Sotiris Silaidopoulos (Greek: Σωτήρης Συλαϊδόπουλος; born 8 February 1979) is a Greek football manager and former footballer who played as a striker. He was born in Trikala, Greece in 1975. Silaidopoulos played for several clubs in Greece, including Olympiacos, Panathinaikos, and PAOK. He also played for the Greece national team, scoring two goals in 16 appearances.

Early life and playing career 
Silaidopoulos was born on the Greek island of Kos and started playing football at local club Antagoras F.C., where he later went on to play for the club's senior team at age 15.

In 1999 he signed for Super League 1 club Panionios F.C., where the 19-year-old initially joined the Under-20 team, while training with the senior side. At the end of 2000, Silaidopoulos suffered a severe knee injury that forced him to undergo multiple surgeries and prevented him to pursue a professional playing career.
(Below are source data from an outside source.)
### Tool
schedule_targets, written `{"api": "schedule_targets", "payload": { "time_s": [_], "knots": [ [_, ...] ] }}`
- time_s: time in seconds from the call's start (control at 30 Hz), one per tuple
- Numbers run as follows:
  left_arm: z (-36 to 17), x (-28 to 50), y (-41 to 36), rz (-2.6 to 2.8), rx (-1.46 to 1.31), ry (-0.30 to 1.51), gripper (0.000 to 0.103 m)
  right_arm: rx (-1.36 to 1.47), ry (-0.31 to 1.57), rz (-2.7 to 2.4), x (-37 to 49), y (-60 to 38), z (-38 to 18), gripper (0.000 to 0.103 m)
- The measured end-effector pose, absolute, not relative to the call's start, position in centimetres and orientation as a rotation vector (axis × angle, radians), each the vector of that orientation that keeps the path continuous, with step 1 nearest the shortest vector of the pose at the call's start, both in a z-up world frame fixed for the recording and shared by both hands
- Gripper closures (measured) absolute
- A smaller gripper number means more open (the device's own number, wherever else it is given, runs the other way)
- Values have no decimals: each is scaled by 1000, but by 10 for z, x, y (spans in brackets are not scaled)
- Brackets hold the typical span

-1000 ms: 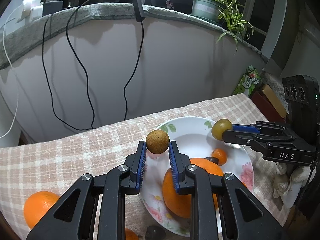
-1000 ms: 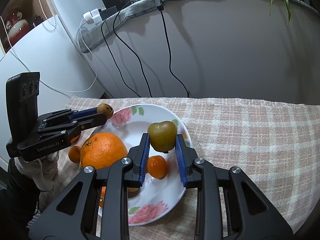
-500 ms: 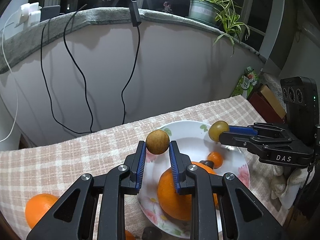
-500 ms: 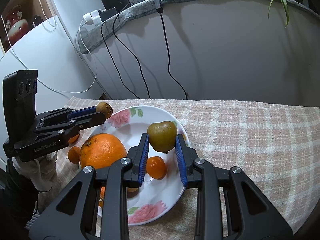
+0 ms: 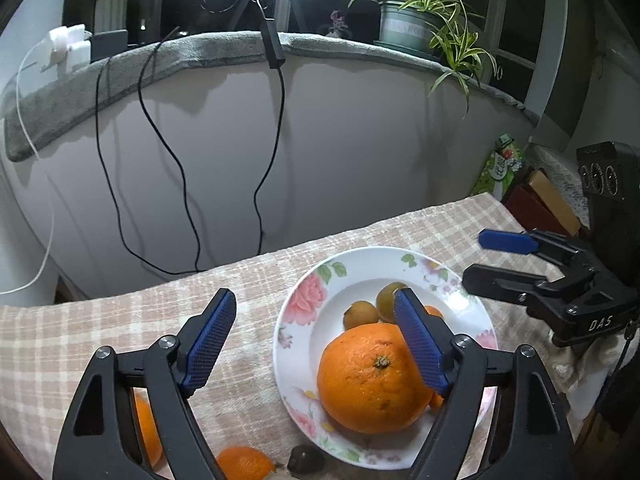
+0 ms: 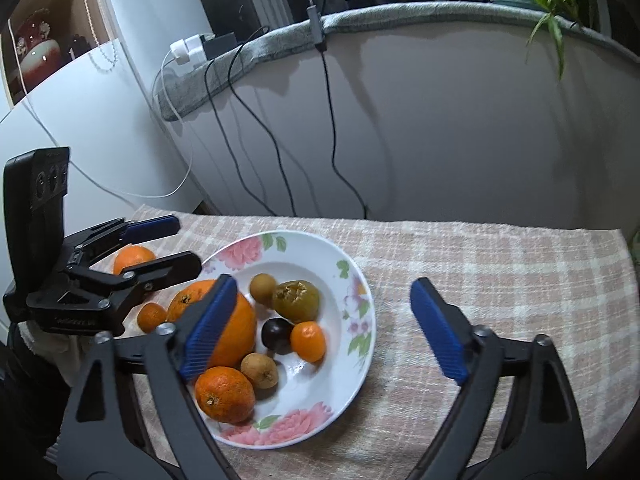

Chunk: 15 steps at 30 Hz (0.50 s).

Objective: Organize fruits
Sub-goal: 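Open both grippers over the plate to release the two fruits, then withdraw both grippers from the plate toward the remaining tangerine and dark plum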

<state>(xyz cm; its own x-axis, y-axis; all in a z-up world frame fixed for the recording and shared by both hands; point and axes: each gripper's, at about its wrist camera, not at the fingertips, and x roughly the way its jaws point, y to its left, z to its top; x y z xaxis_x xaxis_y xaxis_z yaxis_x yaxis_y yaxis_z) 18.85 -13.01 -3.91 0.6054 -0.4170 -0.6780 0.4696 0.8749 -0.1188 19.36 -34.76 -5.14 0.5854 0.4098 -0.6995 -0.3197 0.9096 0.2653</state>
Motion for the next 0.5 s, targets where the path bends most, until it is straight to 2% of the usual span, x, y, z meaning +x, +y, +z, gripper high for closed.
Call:
{"api": "schedule_targets", "payload": {
  "time_s": [0.5],
  "knots": [
    [-29, 168, -124, -473, 95, 733, 21, 76, 797, 382, 182, -344, -37, 4]
  ]
}}
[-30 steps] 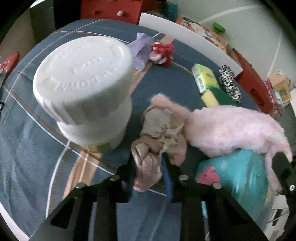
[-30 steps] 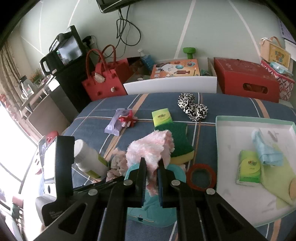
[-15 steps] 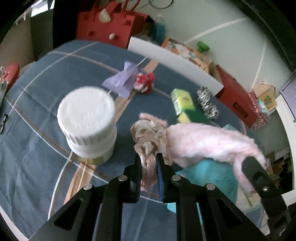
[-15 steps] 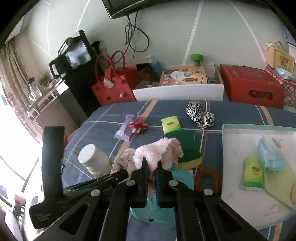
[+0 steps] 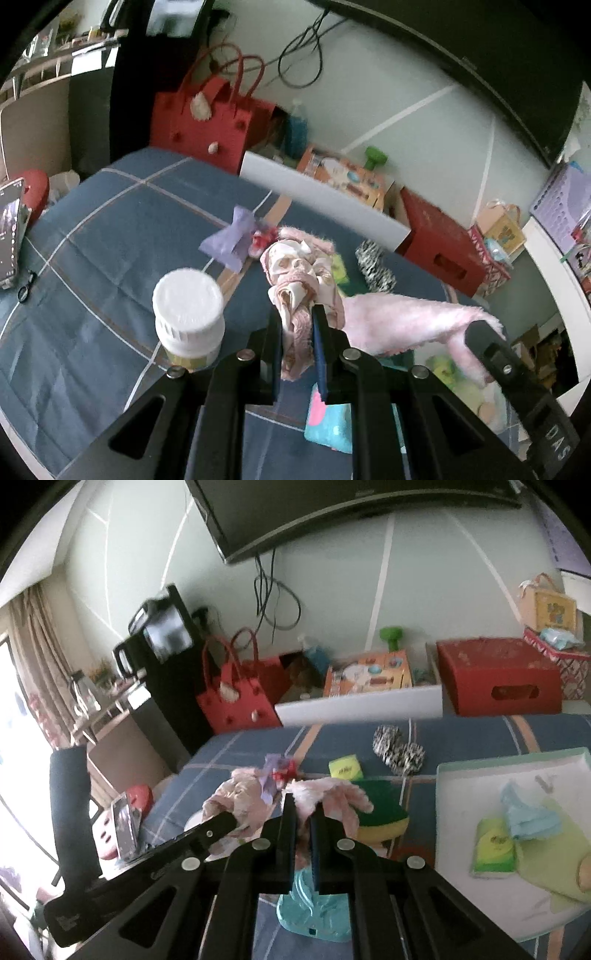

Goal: Organize soft objects
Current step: 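Lift and carry the towel and scrunchie cloth over the tray with both tools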

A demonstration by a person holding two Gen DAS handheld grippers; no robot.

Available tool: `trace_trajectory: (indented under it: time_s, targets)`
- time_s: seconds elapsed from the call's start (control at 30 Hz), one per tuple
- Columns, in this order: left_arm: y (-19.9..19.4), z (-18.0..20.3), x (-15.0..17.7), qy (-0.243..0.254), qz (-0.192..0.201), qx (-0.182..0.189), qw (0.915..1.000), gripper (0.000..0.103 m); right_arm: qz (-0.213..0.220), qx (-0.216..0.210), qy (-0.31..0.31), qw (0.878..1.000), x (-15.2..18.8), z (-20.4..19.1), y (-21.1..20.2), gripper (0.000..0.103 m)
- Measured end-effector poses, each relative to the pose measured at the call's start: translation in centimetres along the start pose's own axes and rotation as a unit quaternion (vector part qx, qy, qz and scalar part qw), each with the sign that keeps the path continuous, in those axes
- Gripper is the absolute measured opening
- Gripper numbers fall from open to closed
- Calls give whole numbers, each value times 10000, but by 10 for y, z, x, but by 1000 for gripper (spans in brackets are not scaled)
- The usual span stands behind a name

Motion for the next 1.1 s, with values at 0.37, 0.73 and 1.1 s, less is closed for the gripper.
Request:
trace_trajectory:
  time_s: [0.37, 0.73, 1.1]
  targets:
    - [-34, 44, -20, 493, 564, 422, 9963, 15, 1226, 337, 474, 9908, -47, 40, -82, 7]
    - [-39, 106, -20, 1008, 526, 842, 9899, 15, 2239, 1630, 1322, 9518, -66, 143, -170, 7]
    - [-6, 184, -4, 1579, 52, 1293, 9789, 15, 2420, 2374, 1750, 9244, -55, 209, -186, 7]
Point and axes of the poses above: each gripper's, at about its wrist camera, not at the fingertips, and y roughly the way its jaws point, z to its right, x to its underside, the point moved 9 cm from there along y, roughly the way its jaws point, and after that the axes turned 8 degrees about x, right-handed, at the moved point
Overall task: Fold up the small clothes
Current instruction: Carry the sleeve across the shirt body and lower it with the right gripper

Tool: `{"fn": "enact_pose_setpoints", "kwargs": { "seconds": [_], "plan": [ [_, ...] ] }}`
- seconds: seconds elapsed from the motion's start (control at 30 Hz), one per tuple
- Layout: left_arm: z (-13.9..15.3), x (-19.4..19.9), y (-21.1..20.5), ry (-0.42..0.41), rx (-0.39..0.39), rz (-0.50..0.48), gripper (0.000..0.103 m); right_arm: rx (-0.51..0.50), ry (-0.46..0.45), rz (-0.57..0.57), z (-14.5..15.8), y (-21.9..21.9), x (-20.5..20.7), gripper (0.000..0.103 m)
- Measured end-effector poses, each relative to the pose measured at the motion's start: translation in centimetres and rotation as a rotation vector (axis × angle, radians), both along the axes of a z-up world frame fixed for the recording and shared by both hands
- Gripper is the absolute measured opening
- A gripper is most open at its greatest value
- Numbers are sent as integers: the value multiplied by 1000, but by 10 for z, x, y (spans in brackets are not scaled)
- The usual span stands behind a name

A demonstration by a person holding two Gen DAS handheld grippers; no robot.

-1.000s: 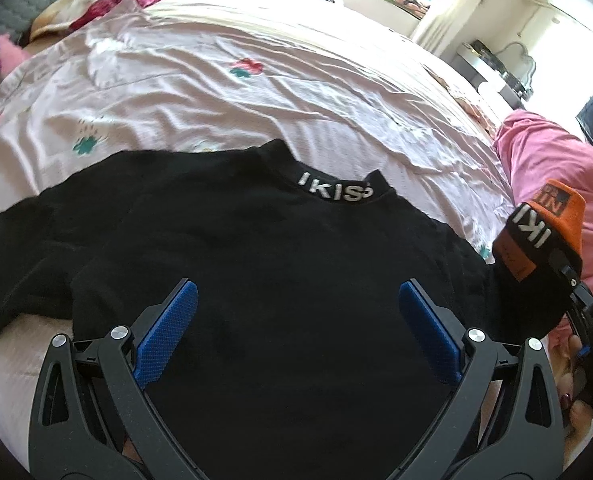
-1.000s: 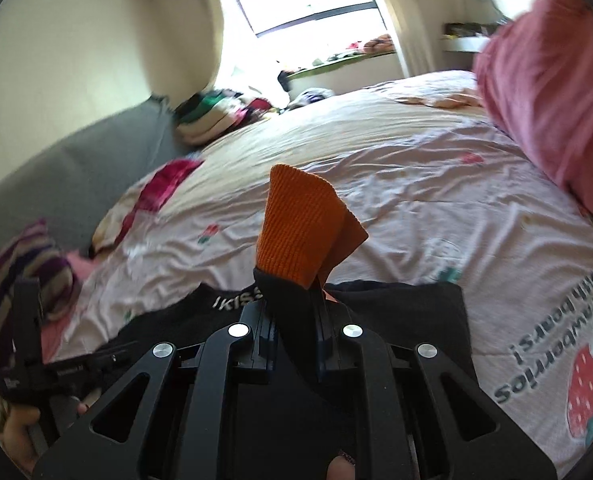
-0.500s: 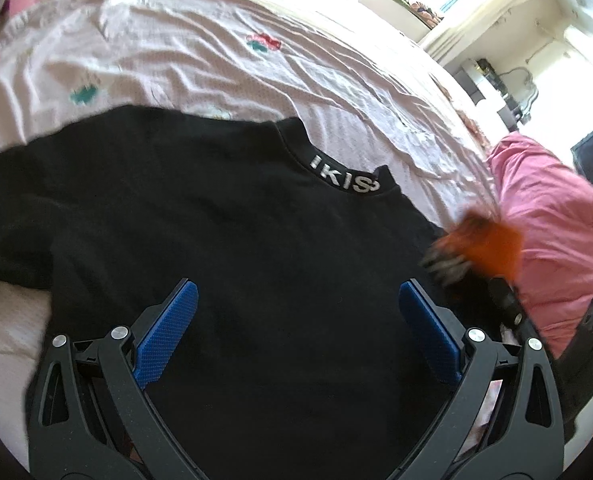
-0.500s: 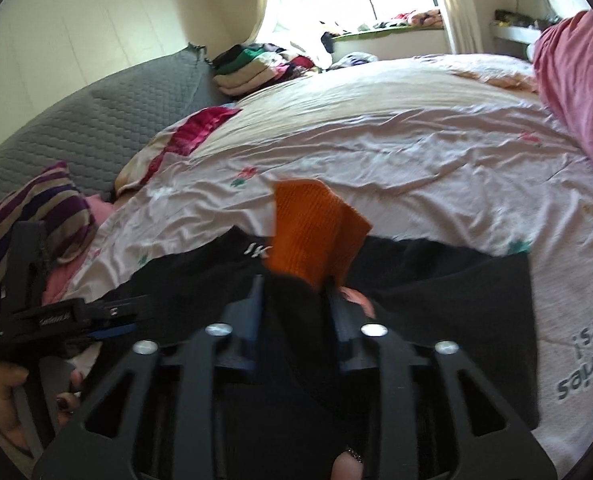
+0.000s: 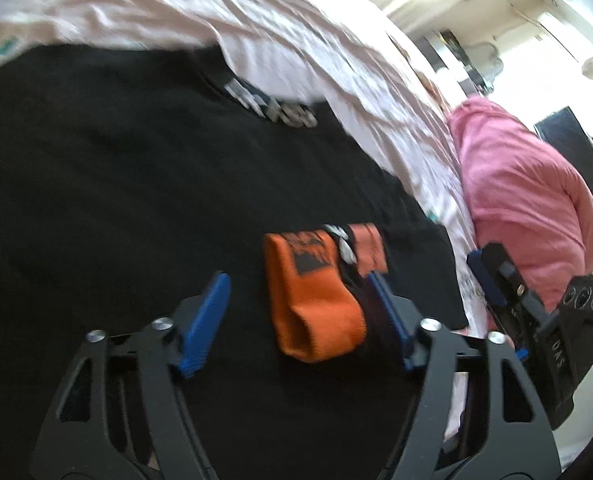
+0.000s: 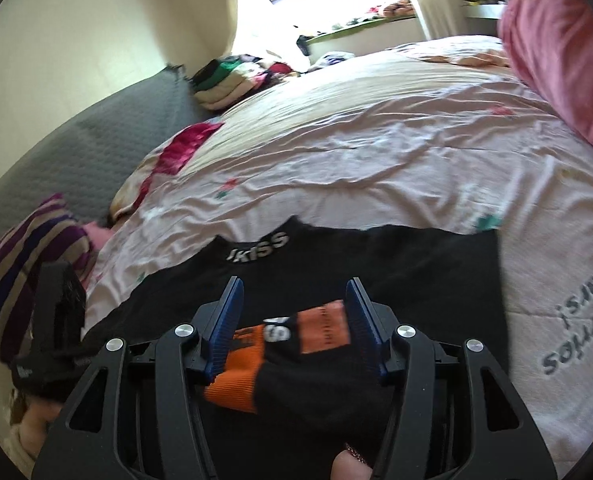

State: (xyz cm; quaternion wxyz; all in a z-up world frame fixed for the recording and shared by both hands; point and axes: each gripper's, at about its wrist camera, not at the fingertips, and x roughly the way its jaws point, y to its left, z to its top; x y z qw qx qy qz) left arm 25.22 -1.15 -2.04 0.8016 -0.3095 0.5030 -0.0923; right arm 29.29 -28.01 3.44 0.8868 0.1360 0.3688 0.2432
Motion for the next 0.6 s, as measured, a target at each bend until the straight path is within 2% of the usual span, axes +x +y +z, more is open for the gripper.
{"fn": "enact_pose_setpoints", "kwargs": {
  "seconds": [0.1,0.23,0.3,0.33,0.37,0.47,0.6],
  "plan": [
    [-9,7,-16,23,32,-21,57,17,3,-36,2,-16,-2,54],
    [-15,17,-31,27,91,-23,57,-11,-14,-93,5,-32,-2,56],
    [-13,21,-38,13,125,-25,48,-6,-7,-123,6,-43,0,56],
    [-13,23,-42,8,138,-29,28,2,-2,-138,7,-48,2,56],
    [-12,24,-42,4,139,-32,18,11,6,-162,7,-57,3,56],
    [-6,28,-46,-19,138,-53,8,18,15,-227,7,-77,7,56],
    [23,27,-41,-106,185,-69,7,42,50,-302,5,-104,12,57]
  ]
}}
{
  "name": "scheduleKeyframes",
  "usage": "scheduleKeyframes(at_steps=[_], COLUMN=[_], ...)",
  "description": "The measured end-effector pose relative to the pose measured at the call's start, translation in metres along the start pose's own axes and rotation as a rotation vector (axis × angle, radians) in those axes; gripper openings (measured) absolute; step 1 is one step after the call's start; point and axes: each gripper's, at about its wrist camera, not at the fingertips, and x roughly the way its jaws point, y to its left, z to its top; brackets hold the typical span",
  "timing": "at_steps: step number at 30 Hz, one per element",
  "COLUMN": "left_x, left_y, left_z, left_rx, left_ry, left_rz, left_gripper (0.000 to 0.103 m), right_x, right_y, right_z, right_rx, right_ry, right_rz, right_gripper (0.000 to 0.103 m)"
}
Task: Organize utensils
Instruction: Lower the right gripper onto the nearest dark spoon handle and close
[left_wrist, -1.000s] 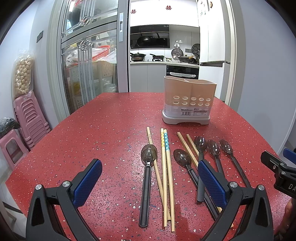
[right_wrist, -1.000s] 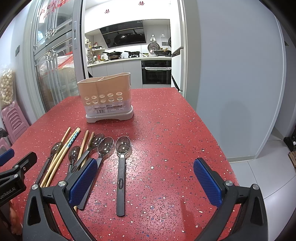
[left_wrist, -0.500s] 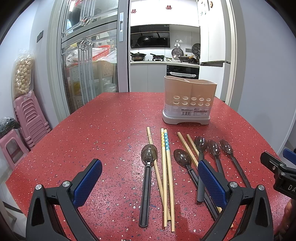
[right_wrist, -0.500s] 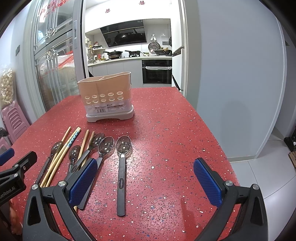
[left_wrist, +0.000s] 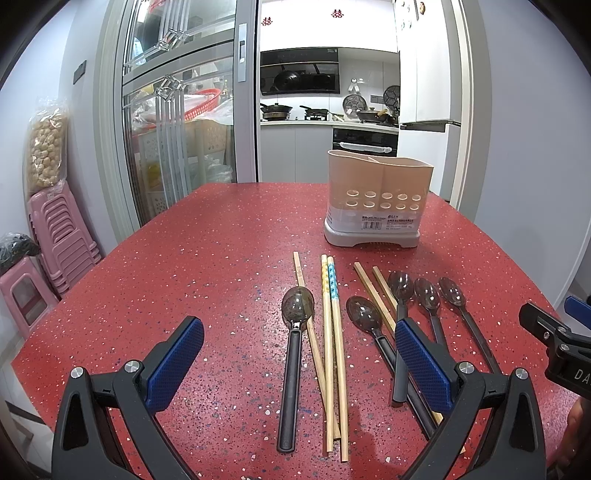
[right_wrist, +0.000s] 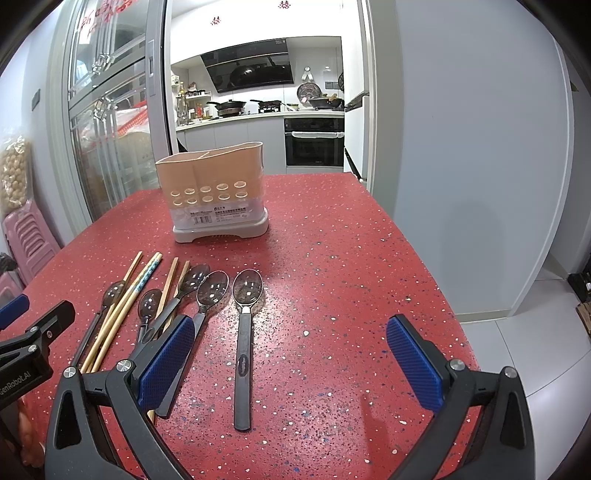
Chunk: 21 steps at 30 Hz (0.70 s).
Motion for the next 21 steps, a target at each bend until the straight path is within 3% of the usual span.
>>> scheduleKeyframes(at_steps=[10, 17, 21], left_x=[0.007, 0.043, 0.058], left_y=[0.003, 0.022, 0.032], left_z=[0.003, 0.008, 0.007], left_rx=[0.023, 0.041, 0.029], left_ry=[0.040, 0.224, 0.296], left_rz=[0.019, 0.065, 0.036], left_gripper=[0.103, 0.103, 0.103], right_x=[0.013, 0.050, 0.075], right_y=[0.002, 0.002, 0.005], right_z=[0.005, 0.022, 0.026], right_rx=[-0.010, -0.037, -0.060], right_ry=[0.060, 0.240, 0.357], right_rz=[0.008, 0.064, 0.085], right_gripper=[0.103, 0.103, 0.103])
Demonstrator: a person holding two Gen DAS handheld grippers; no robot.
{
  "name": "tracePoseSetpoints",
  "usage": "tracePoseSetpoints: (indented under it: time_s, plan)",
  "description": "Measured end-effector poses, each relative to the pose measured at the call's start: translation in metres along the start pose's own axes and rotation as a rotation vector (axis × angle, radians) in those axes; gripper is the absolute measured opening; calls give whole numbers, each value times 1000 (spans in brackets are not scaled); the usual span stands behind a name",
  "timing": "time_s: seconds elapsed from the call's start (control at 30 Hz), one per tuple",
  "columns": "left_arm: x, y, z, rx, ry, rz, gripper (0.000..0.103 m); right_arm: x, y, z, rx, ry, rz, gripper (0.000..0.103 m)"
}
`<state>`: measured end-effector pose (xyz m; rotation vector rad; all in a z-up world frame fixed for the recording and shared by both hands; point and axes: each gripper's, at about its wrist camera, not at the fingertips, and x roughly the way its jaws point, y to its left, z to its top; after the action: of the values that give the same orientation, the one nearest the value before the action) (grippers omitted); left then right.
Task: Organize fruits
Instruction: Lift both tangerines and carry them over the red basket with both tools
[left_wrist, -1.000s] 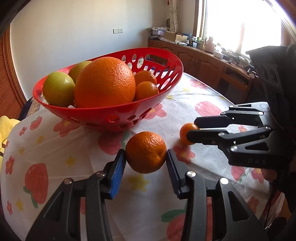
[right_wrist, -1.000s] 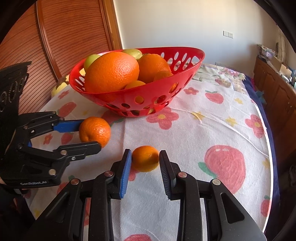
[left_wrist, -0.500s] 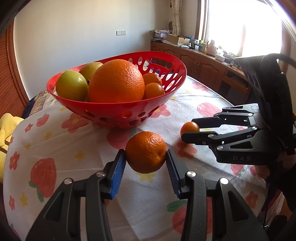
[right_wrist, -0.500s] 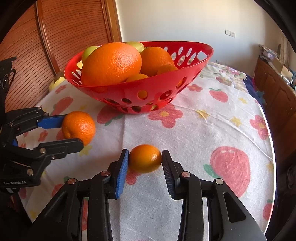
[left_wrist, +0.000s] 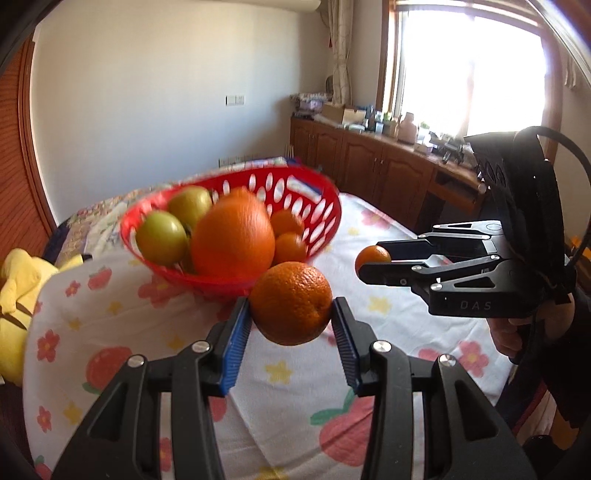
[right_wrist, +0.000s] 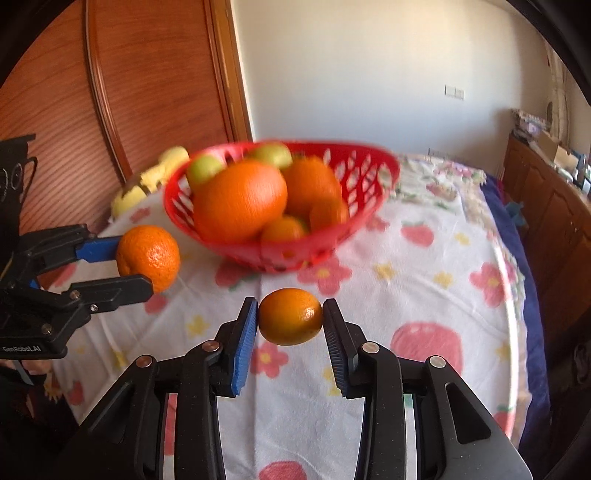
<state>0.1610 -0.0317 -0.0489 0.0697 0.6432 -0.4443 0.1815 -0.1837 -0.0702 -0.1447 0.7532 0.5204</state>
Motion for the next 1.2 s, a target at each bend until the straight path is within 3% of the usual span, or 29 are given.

After a long injury break, Silaidopoulos returned to the pitch in 2004 and played for lower division clubs, before he retired in 2009 and focused on his coaching career.

Managerial career

First steps into coaching 
Following his retirement, Silaidopoulos started making his first experiences in coaching by taking over the U-15 team of Omilos Athlopaidion Kos at the beginning of the 2010–11 season. In the following season, he led the club's U-17 side to victory in the Dodecanese League.

Antagoras F.C. 
In 2012, Silaidopoulos was approached by his childhood club Antagoras F.C. to take over the senior team after the club had overcome some financial turmoil and was forced to build up a new team in the 4th division. He accepted the offer and gained promotion to Greece's 3rd division in the 2014–15 season.

Panathinaikos F.C. 
On July 1, 2015, Silaidopoulos was hired by Super League 1  club Panathinaikos F.C. and appointed as head coach of the club's U-16 team, which he led to win the Attica League in his first season in charge.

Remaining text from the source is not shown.